Department of Genetics and Institute for Biomedical Informatics, University of Pennsylvania, Perelman School of Medicine, Philadelphia, PA, USA.
The Huck Institutes of the Life Science, Pennsylvania State University, University Park, PA, USA.
BMC Bioinformatics. 2018 Apr 4;19(1):120. doi: 10.1186/s12859-018-2135-0.
Phenome-wide association studies (PheWAS) are a high-throughput approach to evaluate comprehensive associations between genetic variants and a wide range of phenotypic measures. PheWAS has varying sample sizes for quantitative traits, and variable numbers of cases and controls for binary traits across the many phenotypes of interest, which can affect the statistical power to detect associations. The motivation of this study is to investigate the various parameters which affect the estimation of statistical power in PheWAS, including sample size, case-control ratio, minor allele frequency, and disease penetrance.

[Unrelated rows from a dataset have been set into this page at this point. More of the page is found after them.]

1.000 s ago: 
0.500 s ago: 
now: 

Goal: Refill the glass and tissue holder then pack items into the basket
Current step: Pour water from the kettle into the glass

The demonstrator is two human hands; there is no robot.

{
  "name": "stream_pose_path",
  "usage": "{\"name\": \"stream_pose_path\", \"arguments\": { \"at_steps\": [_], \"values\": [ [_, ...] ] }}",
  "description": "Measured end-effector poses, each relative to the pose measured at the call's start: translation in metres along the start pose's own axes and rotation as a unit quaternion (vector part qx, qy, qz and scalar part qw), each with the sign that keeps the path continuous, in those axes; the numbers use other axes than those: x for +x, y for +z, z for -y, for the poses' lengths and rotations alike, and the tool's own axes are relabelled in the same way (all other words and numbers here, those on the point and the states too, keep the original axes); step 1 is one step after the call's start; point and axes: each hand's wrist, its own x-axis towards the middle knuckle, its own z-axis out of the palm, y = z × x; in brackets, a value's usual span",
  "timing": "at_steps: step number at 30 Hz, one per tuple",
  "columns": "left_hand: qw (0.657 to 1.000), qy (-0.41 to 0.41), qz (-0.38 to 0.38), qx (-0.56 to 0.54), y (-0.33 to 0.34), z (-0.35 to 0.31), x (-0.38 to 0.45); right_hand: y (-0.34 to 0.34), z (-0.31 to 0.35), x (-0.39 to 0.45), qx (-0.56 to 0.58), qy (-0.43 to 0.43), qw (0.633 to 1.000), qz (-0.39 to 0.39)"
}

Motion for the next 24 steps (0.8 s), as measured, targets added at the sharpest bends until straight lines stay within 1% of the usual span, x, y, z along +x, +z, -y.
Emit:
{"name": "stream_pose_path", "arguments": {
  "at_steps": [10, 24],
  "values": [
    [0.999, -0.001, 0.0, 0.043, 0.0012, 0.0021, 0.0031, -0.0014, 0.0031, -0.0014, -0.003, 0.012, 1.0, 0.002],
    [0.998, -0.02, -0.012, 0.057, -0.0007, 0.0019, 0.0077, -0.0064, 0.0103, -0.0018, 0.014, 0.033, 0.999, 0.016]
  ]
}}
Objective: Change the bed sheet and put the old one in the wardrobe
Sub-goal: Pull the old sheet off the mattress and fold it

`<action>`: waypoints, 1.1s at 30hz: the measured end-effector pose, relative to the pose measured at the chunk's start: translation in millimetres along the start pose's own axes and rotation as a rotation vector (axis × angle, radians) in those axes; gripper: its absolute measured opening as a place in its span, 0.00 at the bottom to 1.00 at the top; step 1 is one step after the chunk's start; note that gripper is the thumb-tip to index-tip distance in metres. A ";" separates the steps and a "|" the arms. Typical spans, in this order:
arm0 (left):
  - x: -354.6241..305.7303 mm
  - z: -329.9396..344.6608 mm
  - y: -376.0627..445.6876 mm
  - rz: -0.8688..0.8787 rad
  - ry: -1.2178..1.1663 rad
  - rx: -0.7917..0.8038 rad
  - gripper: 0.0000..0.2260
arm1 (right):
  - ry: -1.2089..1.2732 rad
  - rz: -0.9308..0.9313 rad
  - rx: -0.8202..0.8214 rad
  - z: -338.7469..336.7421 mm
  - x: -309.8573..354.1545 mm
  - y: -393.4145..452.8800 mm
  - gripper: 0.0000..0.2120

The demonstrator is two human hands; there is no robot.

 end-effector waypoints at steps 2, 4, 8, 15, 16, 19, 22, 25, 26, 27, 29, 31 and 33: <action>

We performed a PheWAS simulation study, where we investigated variations in statistical power based on different parameters, such as overall sample size, number of cases, case-control ratio, minor allele frequency, and disease penetrance. The simulation was performed on both binary and quantitative phenotypic measures. Our simulation on binary traits suggests that the number of cases has more impact on statistical power than the case to control ratio; also, we found that a sample size of 200 cases or more maintains the statistical power to identify associations for common variants. For quantitative traits, a sample size of 1000 or more individuals performed best in the power calculations. We focused on common genetic variants (MAF > 0.01) in this study; however, in future studies, we will be extending this effort to perform similar simulations on rare variants.
This study provides a series of PheWAS simulation analyses that can be used to estimate statistical power for some potential scenarios. These results can be used to provide guidelines for appropriate study design for future PheWAS analyses.
表型全基因组关联研究(PheWAS)是一种高通量的方法,用于评估遗传变异与广泛的表型测量之间的综合关联。PheWAS 针对定量性状具有不同的样本量,针对二分类性状具有不同的病例数和对照组数量,对于许多感兴趣的表型,这会影响检测关联的统计功效。本研究的目的是研究影响 PheWAS 中统计功效估计的各种参数,包括样本量、病例对照比、次要等位基因频率和疾病外显率。
我们进行了 PheWAS 模拟研究,其中我们根据不同的参数(如总样本量、病例数、病例对照比、次要等位基因频率和疾病外显率)研究了统计功效的变化。模拟针对二分类和定量表型测量进行。我们对二分类性状的模拟表明,病例数对统计功效的影响大于病例对照比;此外,我们发现样本量为 200 例或更多可维持识别常见变异关联的统计功效。对于定量性状,样本量为 1000 或更多个体在功效计算中表现最佳。在本研究中,我们关注常见遗传变异(MAF>0.01);然而,在未来的研究中,我们将努力对罕见变异进行类似的模拟。
本研究提供了一系列 PheWAS 模拟分析,可用于估计某些潜在情况的统计功效。这些结果可用于为未来的 PheWAS 分析提供适当的研究设计指南。